No mesmo dia, o Escritório de Comércio dos EUA (USTR) propôs uma tarifa de 25% sobre exportações do Brasil — fruto de uma investigação que aponta práticas do governo Lula como obstáculos ao comércio americano.
A apuração do USTR cita como exemplos de práticas que oneram o comércio americano o PIX, o desmatamento ilegal e falhas na aplicação de leis anticorrupção no Brasil. A conclusão da investigação embasou a proposta de sobretaxa que, segundo o órgão, entraria em vigor a partir de julho.
Flávio minimizou o caráter definitivo da medida. “É uma sugestão ainda, que entraria em vigor a partir de julho”, disse o senador em entrevista à rádio. Para ele, o presidente Lula ainda tem tempo hábil para ir a Washington e negociar: “Lula tem mais esse tempo para ir lá e negociar, para defender as empresas brasileiras, para que as nossas empresas não sejam sancionadas, não sejam punidas.”
Na semana passada, Flávio esteve na Casa Branca para um encontro que durou minutos — rápido o suficiente para uma foto no Salão Oval, mas em que Trump não chegou a se levantar para receber os brasileiros, segundo relatos de membros da própria comitiva.
Ao comentar o tarifaço proposto pelos EUA, Flávio usou o episódio para atacar Lula, seu adversário previsto nas eleições de outubro. Segundo o senador, Trump não estaria retaliando as empresas brasileiras, mas sim o próprio presidente: “Quem está sendo retaliado não são as empresas brasileiras.

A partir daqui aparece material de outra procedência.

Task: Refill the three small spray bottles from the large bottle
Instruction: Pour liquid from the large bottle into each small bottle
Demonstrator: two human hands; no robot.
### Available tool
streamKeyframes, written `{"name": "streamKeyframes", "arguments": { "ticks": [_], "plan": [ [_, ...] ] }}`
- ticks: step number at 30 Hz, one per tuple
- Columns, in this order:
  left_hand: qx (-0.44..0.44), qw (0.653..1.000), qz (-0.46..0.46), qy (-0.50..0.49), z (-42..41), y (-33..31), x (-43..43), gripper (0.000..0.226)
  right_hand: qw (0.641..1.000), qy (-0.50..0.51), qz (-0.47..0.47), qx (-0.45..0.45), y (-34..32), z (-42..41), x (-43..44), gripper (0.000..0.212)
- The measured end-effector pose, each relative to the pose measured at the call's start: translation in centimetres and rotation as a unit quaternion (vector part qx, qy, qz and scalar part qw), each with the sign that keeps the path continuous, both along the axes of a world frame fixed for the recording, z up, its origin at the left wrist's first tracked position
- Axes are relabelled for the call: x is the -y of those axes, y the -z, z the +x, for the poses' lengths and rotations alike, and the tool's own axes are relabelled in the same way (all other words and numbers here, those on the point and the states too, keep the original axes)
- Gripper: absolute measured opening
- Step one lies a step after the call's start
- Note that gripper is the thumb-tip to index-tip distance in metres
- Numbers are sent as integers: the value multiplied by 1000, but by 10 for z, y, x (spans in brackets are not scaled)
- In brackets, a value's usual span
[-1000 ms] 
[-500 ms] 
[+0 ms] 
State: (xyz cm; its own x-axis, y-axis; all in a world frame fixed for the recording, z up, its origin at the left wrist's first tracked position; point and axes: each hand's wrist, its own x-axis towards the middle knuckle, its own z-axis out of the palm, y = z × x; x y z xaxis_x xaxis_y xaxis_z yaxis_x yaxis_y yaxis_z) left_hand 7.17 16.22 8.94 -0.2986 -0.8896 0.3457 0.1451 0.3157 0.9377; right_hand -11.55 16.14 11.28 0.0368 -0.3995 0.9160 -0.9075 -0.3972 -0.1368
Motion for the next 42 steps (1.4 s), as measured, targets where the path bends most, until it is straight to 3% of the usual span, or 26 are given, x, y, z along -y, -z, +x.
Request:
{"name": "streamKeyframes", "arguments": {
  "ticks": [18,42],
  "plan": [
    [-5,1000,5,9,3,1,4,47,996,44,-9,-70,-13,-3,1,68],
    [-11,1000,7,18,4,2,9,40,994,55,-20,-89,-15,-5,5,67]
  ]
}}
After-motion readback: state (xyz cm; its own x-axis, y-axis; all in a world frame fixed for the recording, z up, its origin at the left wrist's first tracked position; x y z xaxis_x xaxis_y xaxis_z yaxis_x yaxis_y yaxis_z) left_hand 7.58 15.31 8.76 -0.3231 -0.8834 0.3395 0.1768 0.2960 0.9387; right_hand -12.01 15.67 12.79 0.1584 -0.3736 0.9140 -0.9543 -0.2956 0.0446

Quem está sendo retaliado é o próprio Lula.”
Flávio aponta como estopim central a postura de Lula contrária ao dólar como padrão de comércio internacional. “Trump sabe que Lula se mobiliza para tirar o dólar como padrão internacional de comercialização entre os países. Isso é um tiro no coração dos Estados Unidos”, afirmou o senador, classificando Lula como “uma pessoa inconfiável, uma pessoa incompetente” na avaliação de Trump.
O governo Lula já havia iniciado negociações técnicas com Washington em maio, após a cúpula bilateral — mas o prazo de 30 dias acordado entre os dois presidentes não foi suficiente para impedir a conclusão da investigação pelo USTR, que seguiu seu curso independente.